Gravitational today announced it has changed its name to Teleport and launched the Teleport Unified Access Plane, an open source security gateway that comes in the form of a single binary that acts as a proxy for remotely accessing Linux servers and Kubernetes clusters.
Teleport Unified Access Plane (UAP) for managing those gateways can be either deployed by an IT team or accessed via a cloud service managed by Teleport.
Offerings included in Teleport UAP are Teleport Server Access, Teleport Kubernetes Access and Teleport Application Access, which combined enable IT organizations to lock down access to an IT environment.
Company CEO Ev Kontsevoy said Teleport UAP gives engineers via a single login access to just the IT resources they have permission to access. That approach reduces the myriad credentials that IT organizations currently need to manage across multiple networks.
Teleport automatically discovers all the resources in an IT environment along with the protocols needed to access them. It provides a unified audit log in a JSON format that enables IT teams to track what resources are being accessed when and by whom.
Access control is becoming a bigger issue because the overall IT environment is becoming more complex as the infrastructure stack required to run applications grows. Teleport provides a way to streamline access management across servers, clusters and databases.
That issue is also becoming a bigger challenge with IT personnel now working from home to help combat the spread of the COVID-19 pandemic, added Kontsevoy.
That fine-grained approach to access will ultimately eliminate the need to rely on virtual private networks (VPNs) at a time when the network perimeter continues to dissolve. In effect, Teleport enables IT teams to move toward a more identity-centric approach to unifying the management of access, he said.
In general, he noted, Teleport enables organizations to manage security as code rather than having to rely on separate overlays. As such, they can shift responsibility further left toward DevOps teams.
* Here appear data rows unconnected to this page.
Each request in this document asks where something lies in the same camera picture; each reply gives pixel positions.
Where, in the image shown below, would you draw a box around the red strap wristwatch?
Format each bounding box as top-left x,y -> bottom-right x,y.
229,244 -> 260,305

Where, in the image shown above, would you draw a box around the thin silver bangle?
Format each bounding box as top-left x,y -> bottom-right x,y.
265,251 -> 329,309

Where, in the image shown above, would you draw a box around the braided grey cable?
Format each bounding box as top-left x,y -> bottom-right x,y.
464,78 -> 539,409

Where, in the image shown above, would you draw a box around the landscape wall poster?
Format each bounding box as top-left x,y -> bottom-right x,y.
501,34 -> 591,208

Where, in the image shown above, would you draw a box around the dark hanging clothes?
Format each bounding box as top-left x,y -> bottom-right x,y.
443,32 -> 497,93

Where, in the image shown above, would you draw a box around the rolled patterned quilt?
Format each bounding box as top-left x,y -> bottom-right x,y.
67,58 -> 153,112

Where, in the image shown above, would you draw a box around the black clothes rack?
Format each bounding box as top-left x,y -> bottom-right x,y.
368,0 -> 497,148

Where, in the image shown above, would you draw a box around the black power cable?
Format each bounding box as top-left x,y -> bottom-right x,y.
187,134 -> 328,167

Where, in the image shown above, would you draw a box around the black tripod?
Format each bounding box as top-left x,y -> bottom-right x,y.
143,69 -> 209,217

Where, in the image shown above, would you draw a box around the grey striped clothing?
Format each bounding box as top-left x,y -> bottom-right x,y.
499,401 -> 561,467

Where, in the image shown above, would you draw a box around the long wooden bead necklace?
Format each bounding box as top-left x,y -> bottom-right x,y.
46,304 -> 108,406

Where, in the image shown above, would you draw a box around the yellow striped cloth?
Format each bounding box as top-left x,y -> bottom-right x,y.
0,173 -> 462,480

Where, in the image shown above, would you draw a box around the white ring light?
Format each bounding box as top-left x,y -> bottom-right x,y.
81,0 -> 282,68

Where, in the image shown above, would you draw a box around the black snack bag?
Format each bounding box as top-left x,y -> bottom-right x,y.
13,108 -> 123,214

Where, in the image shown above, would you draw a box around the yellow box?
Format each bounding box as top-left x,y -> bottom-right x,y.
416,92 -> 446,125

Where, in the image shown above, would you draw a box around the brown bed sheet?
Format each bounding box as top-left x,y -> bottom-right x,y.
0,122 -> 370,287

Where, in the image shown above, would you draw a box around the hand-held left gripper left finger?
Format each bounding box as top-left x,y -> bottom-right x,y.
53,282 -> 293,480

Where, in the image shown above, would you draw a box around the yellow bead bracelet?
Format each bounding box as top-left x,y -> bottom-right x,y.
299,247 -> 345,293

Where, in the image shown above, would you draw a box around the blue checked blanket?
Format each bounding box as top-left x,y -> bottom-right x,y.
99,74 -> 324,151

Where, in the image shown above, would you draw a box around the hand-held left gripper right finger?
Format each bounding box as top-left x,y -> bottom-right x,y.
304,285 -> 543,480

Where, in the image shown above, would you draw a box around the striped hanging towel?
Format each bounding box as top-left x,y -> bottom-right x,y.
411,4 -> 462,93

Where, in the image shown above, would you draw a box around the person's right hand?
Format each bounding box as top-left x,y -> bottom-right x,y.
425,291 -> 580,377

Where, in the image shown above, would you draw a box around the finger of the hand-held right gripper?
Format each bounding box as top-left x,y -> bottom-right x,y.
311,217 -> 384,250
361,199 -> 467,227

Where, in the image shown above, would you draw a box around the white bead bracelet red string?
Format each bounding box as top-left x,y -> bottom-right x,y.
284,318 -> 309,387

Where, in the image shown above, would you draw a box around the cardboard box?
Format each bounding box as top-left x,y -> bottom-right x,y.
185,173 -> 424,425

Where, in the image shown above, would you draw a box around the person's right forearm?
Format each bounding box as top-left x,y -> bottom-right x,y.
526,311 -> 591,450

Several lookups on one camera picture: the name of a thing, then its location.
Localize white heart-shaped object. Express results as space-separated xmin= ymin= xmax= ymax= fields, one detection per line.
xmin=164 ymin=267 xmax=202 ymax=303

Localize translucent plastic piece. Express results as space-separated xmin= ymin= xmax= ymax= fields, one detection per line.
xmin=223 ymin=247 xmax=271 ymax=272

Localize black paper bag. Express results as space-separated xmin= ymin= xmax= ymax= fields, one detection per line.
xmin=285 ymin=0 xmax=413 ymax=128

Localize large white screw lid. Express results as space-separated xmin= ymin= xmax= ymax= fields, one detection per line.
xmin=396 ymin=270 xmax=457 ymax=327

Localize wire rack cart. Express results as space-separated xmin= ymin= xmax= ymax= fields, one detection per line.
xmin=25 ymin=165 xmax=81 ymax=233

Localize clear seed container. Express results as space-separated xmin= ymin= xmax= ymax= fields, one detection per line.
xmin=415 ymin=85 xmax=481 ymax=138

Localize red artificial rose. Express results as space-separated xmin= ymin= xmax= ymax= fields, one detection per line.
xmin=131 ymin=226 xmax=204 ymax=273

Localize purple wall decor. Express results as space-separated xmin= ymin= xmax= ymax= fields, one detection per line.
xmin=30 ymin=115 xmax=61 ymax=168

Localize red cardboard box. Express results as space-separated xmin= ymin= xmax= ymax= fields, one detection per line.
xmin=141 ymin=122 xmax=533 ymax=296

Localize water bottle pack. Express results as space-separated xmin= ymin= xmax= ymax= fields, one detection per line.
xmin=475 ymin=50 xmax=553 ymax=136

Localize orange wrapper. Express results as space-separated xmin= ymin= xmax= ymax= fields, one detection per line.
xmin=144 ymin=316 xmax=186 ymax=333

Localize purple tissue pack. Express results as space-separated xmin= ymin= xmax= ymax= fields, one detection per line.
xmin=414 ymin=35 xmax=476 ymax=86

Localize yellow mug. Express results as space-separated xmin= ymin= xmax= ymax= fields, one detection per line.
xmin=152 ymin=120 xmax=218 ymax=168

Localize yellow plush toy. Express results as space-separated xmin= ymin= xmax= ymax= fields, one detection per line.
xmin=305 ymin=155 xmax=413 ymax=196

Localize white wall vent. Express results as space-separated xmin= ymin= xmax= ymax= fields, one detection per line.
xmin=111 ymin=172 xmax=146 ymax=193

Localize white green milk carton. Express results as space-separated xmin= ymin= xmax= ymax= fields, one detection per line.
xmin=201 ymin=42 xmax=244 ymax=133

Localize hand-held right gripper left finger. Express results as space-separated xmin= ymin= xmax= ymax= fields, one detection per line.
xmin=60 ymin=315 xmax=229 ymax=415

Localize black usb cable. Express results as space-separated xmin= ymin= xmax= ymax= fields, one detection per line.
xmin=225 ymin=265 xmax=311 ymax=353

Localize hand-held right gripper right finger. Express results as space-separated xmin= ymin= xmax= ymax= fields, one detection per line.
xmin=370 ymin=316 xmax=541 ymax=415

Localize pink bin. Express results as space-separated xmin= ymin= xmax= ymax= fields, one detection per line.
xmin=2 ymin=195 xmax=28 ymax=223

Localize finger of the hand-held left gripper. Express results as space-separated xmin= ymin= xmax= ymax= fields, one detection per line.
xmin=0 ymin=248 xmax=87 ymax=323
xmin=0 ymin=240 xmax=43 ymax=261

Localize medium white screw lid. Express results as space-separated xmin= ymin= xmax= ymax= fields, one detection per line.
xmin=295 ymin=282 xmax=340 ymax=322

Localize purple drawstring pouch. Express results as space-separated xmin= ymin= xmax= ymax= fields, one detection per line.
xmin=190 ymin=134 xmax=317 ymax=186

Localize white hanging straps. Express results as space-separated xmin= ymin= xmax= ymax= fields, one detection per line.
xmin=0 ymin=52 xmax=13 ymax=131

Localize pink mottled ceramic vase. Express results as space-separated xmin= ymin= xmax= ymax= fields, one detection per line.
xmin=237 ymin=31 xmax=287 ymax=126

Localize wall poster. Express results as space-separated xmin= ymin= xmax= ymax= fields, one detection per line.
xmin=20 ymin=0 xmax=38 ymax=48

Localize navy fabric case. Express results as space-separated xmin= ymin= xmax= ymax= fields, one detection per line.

It may take some time for IT teams to aggregate all the access control protocols they currently employ under a single proxy. However, Kontevoy said, the massive amount of time and effort spent managing access control today will drive organizations that have embraced best DevOps practices to look for ways to automate what today is a very manual process.
The challenge, of course, is finding the time to achieve that goal. Teleport is betting a single binary in combination with a control plane accessed primarily as a managed service will make it too simple for DevOps teams to ignore. Regardless of approach, however, it’s clear there needs to be a better way to manage access within the sea of servers, databases and applications that now make up the typical IT environment.